Landlords now have a new GOV.UK route for checking private rented sector energy standards exemptions and penalties, after the government published a new “view private rented sector energy standards exemptions” service on 5 May 2026.
The service is aimed at the Minimum Energy Efficiency Standards regime, usually shortened to MEES. It lets users search for private rented sector properties that have registered exemptions, or that have been issued penalties for failing to comply with the standards. Searches can be made by postcode, street name and town, landlord name, or exemption and penalty type.
For landlords, the practical point is simple: if a rented property needs an Energy Performance Certificate, it should normally have an EPC rating of E or above, unless a valid exemption applies. The register can show when a property was registered as exempt and the reason for that exemption.
Why this matters for landlords
MEES is not new, but the register is a useful reminder that exemptions are not just private paperwork kept in a landlord file. Where an exemption is relied on, it needs to be correctly registered and capable of being checked.
GOV.UK’s domestic landlord guidance says the MEES Regulations apply to domestic private rented properties that are let on covered tenancy types and are legally required to have an EPC. Since 1 April 2020, landlords have not been able to let, or continue to let, covered properties with an EPC rating below E unless a valid exemption is in place.
That makes the register relevant both before a new letting and during ongoing portfolio checks. A landlord who believes a property is exempt should be able to confirm the entry, check the exemption reason, and make sure the evidence behind it is still in order.
This sits alongside wider energy-efficiency planning. We recently covered Warm Homes changes and what landlords should check now, and the same broad message applies here: keep the property records, EPC position and improvement history easy to find before a problem arises.
What the new service can show
The new GOV.UK page says the service can be used to search for properties with registered exemptions and properties that have been issued penalties for failing to comply with the private rented sector energy standards.
That is useful for several everyday scenarios. A landlord taking on management of a property can check whether an exemption appears as expected. An agent can review whether the public record matches the landlord’s instructions. A buyer carrying out due diligence on a tenanted property can see whether a claimed exemption is visible on the register.
It may also help landlords spot administrative gaps. If a property is below EPC E and an exemption is being relied on, the important question is not only whether there is a reason, but whether that reason has been properly registered with the right supporting evidence.
The cost cap is still an important boundary
The domestic MEES landlord guidance also repeats a key point on improvement costs. Landlords are not currently required to spend more than £3,500, including VAT, on energy efficiency improvements for a domestic property under the MEES rules.

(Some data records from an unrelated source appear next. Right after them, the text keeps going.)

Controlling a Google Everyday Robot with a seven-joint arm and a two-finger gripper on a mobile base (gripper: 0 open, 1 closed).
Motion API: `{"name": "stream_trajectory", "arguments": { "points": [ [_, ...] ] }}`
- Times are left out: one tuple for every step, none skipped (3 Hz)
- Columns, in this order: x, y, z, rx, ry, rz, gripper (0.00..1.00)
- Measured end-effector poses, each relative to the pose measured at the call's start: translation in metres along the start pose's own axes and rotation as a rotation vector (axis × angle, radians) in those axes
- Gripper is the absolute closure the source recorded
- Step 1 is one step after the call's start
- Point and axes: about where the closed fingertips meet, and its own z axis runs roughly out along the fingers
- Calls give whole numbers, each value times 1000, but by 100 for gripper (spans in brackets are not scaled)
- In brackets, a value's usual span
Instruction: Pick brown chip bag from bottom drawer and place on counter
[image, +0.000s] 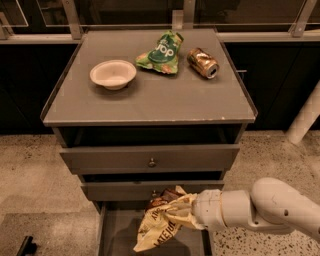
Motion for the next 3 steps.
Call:
{"name": "stream_trajectory", "arguments": {
  "points": [
    [0, 0, -1, 3, 0, -1, 100],
    [-19, 3, -4, -15, 8, -59, 100],
    [-60, 10, -17, -23, 8, -173, 100]
  ]
}}
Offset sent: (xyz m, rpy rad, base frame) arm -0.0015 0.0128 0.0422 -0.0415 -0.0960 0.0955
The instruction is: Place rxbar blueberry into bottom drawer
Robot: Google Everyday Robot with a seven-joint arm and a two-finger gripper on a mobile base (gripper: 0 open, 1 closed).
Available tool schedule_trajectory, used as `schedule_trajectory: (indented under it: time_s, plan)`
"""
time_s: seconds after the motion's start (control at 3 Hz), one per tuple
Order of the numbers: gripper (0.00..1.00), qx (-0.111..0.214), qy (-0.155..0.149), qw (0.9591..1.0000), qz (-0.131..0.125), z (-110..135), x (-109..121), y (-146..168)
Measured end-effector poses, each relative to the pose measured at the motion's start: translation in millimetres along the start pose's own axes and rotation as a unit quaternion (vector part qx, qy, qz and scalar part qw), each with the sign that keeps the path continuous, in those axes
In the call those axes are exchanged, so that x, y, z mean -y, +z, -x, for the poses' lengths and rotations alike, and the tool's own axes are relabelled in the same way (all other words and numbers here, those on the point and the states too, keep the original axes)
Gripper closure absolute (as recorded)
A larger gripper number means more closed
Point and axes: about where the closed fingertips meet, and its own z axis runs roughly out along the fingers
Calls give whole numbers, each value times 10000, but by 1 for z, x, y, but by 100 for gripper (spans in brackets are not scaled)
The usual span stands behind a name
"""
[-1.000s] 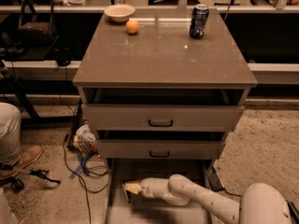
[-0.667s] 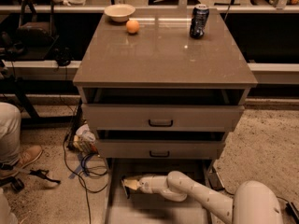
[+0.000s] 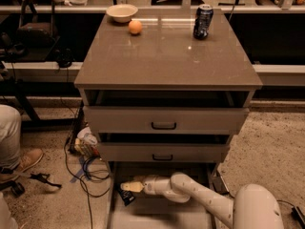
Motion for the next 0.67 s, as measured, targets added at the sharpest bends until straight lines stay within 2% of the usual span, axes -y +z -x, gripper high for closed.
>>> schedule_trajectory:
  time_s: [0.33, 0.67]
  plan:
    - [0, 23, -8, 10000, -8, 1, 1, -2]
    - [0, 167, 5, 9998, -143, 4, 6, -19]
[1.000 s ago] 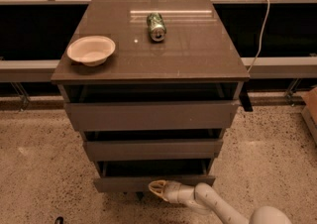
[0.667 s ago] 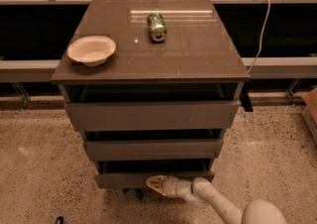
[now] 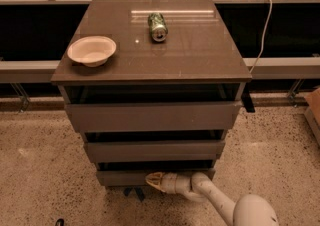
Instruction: Close bottom drawer
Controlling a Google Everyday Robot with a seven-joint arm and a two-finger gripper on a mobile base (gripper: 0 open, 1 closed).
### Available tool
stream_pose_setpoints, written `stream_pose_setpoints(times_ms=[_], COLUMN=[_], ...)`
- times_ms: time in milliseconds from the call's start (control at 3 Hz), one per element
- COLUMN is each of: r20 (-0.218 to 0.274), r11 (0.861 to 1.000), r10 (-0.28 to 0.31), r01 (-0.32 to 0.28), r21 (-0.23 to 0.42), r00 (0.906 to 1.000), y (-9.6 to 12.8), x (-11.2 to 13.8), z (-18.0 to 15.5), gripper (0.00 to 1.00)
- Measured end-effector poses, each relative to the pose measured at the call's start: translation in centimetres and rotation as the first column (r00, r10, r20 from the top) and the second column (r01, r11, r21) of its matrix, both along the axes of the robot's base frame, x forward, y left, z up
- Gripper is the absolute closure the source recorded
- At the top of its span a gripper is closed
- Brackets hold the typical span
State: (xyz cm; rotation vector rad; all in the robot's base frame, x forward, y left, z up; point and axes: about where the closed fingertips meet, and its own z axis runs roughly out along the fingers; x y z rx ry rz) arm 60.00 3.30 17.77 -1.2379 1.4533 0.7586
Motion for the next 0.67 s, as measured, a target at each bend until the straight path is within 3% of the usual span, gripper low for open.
stream_pose_setpoints(times_ms=[333,667], r20=[0.041,0.043], r11=[0.999,0.997], r10=[0.043,0.044], r01=[-0.043,-0.046], r21=[0.010,0.063], r00=[0.9983,0.9981], y=[-0.2,-0.7], x=[-3.4,-9.1], z=[0.3,0.8], gripper=[1.00,1.00])
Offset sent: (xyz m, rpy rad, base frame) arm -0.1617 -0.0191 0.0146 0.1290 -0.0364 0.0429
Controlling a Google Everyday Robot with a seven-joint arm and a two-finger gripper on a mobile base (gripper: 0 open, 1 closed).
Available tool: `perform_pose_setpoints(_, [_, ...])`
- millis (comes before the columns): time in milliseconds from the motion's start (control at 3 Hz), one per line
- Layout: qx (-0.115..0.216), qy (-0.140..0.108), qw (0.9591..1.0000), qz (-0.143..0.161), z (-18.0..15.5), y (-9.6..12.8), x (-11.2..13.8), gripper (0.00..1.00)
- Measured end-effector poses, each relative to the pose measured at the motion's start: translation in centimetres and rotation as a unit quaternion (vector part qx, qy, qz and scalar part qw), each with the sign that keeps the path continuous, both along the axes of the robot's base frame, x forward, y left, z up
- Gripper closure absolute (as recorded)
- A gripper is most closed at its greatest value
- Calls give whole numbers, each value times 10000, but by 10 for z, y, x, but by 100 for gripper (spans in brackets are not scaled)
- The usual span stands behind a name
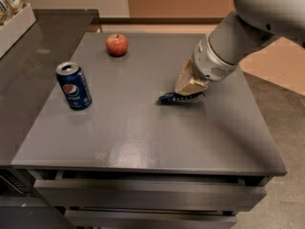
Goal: Move rxbar blueberry near apple
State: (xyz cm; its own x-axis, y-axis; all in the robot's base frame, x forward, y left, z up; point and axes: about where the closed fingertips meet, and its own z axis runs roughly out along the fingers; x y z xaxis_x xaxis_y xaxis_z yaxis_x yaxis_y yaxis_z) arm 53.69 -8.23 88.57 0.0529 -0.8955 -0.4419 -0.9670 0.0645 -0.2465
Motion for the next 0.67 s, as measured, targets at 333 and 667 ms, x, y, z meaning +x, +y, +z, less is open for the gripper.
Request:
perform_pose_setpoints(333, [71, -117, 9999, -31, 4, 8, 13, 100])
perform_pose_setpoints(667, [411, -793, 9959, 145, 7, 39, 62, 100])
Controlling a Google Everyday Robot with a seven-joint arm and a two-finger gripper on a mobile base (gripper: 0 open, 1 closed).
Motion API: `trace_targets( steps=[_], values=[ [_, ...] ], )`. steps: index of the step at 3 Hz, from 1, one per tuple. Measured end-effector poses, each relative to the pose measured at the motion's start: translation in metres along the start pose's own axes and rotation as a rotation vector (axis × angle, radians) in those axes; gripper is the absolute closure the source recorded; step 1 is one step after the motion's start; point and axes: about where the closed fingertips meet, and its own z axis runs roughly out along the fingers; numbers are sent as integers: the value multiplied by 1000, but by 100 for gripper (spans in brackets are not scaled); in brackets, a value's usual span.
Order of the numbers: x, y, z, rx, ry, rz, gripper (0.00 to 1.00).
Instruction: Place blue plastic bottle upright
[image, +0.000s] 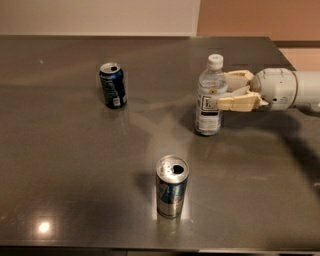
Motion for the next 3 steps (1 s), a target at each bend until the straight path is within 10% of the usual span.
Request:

If a property cannot be improved to EPC E for £3,500 or less, landlords are expected to make the improvements that can be made up to that amount and then register an “all improvements made” exemption where appropriate. The guidance also notes that relevant energy efficiency investment made since 1 October 2017 can count within the cap.
This is not a reason to ignore poor ratings. It is a reason to keep careful records: EPC recommendations, quotes, invoices, grant evidence, correspondence and the exemption registration details all matter if the position is later challenged.
Checks to make now
Landlords with older, lower-rated stock may want to carry out a simple file review. First, list any property with an EPC rating of F or G, or any property where the current EPC position is uncertain. Second, check whether the property is covered by MEES and whether a valid EPC is required. Third, confirm whether the property has been improved to at least E or whether a registered exemption is being relied on.
Where an exemption is in place, check that the public register entry matches the property and the exemption reason. Where improvement work has been carried out, keep evidence of costs and dates. Where third-party funding has been explored, keep a note of what was available and what was not.
It is also worth reviewing related compliance records at the same time. The government’s recent focus on rented housing standards means energy efficiency should not be treated in isolation from repairs, damp, ventilation and tenant communications. Our earlier guide to damp and mould guidance for landlords is a useful companion for that wider property-condition review.
The bottom line
The new register page does not change the basic MEES obligation, but it does make the public checking route clearer. For landlords, that is a prompt to make sure any exemption being relied on is visible, current and backed by evidence.
This article is general information only, not legal or professional advice. Landlords dealing with a disputed exemption, enforcement contact or a complex property should consider taking advice from an appropriately qualified professional.